Work task: In the data below, find the line containing "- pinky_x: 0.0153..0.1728", then set down that line and every later line up to and including the line containing "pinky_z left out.", exactly.

Records to use:
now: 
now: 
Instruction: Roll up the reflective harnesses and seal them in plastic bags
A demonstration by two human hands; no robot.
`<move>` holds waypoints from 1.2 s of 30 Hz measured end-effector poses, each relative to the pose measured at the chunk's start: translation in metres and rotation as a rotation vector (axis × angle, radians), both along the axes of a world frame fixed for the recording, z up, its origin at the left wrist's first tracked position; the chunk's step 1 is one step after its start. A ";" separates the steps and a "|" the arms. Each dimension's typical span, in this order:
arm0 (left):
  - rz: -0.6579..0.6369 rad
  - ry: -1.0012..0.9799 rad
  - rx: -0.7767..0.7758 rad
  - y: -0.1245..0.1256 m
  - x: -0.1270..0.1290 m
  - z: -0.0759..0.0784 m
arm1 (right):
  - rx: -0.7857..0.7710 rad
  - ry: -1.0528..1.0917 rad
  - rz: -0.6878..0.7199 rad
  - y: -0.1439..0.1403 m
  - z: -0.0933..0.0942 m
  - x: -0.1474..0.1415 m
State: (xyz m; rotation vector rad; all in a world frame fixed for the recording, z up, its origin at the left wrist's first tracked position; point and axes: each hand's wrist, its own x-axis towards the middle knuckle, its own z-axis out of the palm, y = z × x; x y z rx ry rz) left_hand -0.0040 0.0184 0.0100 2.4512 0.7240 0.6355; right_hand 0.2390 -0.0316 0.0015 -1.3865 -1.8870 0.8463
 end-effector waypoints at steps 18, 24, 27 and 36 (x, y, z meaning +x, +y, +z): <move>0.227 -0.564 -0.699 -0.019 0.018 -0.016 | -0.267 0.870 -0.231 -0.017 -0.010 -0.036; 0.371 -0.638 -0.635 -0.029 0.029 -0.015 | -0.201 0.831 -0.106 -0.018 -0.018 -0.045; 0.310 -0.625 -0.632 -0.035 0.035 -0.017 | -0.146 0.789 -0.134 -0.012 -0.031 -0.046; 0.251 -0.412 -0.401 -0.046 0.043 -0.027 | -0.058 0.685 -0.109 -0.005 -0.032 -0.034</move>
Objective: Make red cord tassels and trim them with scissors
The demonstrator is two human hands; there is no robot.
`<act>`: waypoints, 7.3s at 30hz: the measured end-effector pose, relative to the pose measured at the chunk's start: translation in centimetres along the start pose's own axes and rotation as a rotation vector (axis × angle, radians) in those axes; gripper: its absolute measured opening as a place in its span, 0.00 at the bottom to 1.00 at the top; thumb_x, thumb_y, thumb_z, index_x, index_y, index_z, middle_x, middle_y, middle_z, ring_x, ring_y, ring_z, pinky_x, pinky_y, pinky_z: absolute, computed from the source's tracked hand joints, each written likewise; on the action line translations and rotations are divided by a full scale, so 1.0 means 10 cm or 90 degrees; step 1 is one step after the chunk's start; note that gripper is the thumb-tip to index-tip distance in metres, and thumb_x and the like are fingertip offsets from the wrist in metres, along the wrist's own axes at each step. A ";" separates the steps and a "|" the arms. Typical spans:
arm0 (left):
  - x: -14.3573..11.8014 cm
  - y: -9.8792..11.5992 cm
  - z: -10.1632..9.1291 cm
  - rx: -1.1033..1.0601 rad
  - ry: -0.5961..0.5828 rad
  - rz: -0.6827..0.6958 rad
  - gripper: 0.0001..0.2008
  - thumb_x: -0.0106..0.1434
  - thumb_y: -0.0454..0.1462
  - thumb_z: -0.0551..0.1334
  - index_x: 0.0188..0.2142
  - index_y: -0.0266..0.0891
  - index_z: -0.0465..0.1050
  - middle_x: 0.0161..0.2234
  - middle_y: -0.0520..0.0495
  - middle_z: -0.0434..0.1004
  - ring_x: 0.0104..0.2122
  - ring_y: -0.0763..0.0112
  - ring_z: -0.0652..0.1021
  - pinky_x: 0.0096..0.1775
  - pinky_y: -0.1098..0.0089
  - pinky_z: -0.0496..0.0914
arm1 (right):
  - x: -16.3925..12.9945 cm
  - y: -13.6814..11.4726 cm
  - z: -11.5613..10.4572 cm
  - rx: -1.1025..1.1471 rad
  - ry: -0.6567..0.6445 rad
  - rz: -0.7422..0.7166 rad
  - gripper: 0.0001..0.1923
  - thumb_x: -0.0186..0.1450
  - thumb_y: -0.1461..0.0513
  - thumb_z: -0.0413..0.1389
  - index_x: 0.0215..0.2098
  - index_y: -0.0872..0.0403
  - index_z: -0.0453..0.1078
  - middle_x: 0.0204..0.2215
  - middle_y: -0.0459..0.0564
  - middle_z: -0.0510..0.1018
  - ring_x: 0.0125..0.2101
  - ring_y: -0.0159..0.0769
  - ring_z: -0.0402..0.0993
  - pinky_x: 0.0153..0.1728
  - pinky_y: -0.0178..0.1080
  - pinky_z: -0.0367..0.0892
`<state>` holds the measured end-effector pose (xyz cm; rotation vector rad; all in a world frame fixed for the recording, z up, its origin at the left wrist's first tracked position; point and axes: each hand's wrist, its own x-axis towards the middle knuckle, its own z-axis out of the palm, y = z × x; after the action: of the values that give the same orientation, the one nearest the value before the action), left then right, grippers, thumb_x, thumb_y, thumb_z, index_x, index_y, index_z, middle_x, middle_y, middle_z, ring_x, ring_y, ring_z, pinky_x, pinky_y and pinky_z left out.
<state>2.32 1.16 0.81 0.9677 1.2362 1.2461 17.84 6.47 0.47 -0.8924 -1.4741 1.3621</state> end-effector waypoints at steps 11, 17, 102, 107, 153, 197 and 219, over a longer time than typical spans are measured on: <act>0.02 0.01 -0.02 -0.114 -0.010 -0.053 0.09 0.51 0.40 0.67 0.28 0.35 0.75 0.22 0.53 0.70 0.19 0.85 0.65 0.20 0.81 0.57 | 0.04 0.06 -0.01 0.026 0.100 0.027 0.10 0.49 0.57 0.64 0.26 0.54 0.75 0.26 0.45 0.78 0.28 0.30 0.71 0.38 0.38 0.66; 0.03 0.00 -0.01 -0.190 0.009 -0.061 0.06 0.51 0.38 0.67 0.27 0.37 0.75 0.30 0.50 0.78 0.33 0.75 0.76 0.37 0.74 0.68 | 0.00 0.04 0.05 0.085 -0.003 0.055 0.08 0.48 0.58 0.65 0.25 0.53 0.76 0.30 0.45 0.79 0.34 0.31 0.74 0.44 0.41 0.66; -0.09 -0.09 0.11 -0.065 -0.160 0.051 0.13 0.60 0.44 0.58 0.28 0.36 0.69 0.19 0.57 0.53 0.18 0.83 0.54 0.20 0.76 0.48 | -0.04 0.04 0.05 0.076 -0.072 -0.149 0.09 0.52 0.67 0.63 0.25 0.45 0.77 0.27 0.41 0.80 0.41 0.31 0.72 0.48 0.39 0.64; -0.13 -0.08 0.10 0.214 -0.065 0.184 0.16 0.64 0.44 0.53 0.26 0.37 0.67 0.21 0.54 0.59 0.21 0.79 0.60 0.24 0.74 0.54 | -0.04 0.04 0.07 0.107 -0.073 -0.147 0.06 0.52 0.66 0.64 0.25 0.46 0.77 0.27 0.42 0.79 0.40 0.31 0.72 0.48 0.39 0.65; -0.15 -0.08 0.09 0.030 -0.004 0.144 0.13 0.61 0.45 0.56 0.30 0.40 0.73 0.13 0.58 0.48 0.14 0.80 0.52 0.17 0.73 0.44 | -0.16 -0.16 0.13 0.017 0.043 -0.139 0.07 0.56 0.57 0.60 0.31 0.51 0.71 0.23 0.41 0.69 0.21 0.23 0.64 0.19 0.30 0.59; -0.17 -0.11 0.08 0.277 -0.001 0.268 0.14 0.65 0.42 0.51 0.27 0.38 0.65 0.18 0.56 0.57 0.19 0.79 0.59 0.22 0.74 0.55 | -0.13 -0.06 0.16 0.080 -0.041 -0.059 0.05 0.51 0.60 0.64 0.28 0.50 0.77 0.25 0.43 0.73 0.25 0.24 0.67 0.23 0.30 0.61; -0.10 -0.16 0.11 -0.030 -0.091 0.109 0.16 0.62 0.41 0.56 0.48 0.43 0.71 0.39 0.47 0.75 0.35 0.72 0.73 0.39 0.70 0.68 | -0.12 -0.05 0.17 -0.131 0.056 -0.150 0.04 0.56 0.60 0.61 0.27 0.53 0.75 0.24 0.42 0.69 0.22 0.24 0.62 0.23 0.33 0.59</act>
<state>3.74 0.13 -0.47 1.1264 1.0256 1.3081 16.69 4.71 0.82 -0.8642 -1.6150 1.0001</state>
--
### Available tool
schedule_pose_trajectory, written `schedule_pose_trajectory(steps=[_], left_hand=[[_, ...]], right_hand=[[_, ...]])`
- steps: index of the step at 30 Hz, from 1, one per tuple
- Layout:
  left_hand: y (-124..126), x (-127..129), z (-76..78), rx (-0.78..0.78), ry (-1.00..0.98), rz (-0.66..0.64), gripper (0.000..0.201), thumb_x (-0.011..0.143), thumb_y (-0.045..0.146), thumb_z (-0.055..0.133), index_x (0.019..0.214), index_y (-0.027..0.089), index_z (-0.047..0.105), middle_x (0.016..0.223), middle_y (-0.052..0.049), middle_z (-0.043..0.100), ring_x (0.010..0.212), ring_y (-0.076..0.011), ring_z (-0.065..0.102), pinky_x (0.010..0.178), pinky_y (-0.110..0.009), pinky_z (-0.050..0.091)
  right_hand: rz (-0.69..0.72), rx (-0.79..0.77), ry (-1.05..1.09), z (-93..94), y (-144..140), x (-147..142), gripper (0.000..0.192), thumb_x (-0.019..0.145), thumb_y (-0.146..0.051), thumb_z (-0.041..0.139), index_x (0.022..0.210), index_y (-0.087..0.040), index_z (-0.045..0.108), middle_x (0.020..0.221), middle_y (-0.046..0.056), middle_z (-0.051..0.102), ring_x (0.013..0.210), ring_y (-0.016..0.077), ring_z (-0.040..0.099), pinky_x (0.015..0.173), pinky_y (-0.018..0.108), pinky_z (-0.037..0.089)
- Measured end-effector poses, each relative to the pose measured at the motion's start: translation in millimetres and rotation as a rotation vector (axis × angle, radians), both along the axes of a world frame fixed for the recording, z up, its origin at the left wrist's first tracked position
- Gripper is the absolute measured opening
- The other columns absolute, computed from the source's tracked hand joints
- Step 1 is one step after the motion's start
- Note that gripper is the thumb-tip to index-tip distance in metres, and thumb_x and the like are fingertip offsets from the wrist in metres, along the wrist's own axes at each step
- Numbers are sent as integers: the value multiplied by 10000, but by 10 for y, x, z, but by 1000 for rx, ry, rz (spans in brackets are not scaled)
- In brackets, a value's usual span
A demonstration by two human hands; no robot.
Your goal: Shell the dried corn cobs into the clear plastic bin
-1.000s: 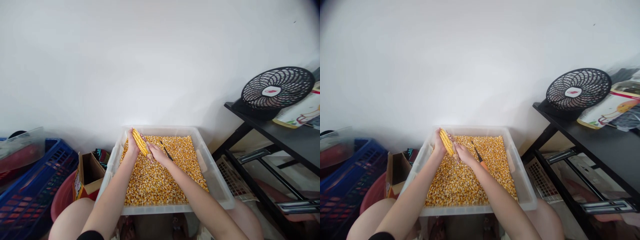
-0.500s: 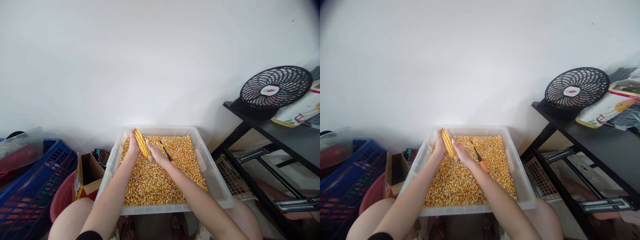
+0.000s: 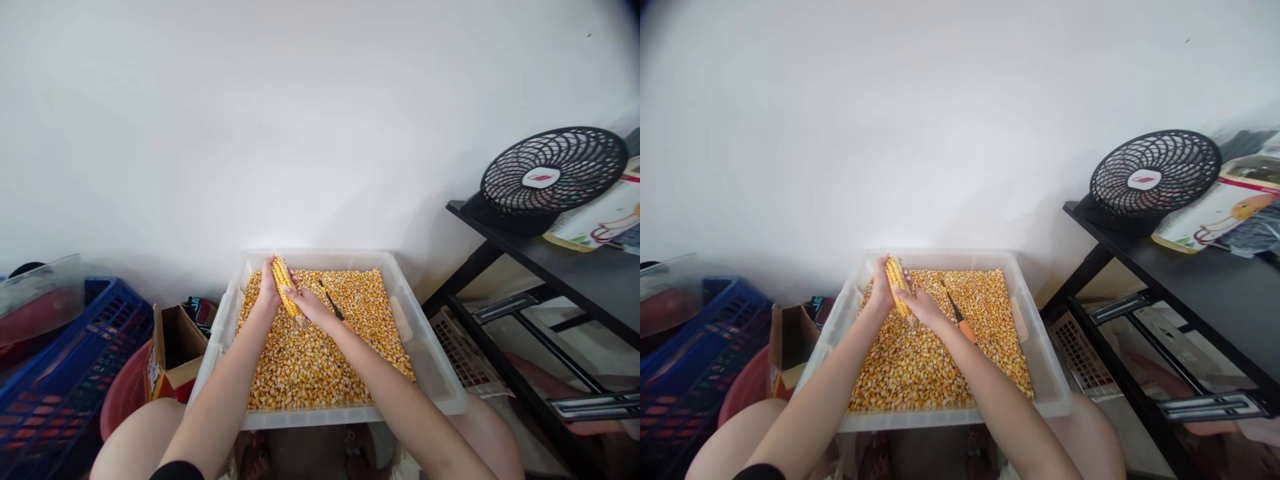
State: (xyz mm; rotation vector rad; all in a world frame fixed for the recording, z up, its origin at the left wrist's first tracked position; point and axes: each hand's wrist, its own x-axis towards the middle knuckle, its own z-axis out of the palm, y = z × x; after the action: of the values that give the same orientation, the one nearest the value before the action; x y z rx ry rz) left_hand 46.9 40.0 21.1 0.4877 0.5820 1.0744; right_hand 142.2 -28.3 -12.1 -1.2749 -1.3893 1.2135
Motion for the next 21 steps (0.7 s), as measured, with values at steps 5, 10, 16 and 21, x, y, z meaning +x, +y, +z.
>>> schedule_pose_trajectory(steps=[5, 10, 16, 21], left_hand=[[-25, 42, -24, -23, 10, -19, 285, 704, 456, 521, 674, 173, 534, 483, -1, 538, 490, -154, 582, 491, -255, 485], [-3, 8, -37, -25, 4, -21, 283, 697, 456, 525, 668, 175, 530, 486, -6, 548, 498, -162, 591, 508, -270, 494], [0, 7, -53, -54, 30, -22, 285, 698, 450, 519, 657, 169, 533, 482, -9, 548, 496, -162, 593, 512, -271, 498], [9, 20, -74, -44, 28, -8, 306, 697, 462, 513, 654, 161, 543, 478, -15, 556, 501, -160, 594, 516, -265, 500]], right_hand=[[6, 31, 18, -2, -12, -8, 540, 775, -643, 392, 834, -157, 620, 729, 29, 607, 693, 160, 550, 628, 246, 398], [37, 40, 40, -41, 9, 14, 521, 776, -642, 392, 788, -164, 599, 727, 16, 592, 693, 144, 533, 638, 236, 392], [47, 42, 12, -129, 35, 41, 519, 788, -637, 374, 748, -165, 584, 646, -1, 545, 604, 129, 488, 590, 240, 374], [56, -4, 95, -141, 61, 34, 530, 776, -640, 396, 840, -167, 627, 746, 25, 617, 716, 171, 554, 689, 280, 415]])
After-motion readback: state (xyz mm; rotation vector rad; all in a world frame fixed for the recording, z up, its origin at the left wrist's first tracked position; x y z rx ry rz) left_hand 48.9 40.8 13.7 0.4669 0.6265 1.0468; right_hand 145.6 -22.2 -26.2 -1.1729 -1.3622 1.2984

Task response:
  - pinky_x: 0.0153..0.1728
  - pinky_y: -0.0178..0.1080
  - pinky_z: -0.0367..0.0892
`<state>` holds the measured end-effector pose (xyz cm; rotation vector rad; all in a world frame fixed for the recording, z up, its origin at the left wrist's first tracked position; point and axes: each hand's wrist, its own x-axis towards the middle knuckle, its own z-axis out of the palm, y = z × x; after the action: of the values that give the same orientation, the one nearest the value before the action), left then right, grippers, thumb_x, thumb_y, thumb_z, index_x, index_y, index_z, middle_x, middle_y, middle_z, ring_x, ring_y, ring_z, pinky_x, pinky_y and pinky_z left out.

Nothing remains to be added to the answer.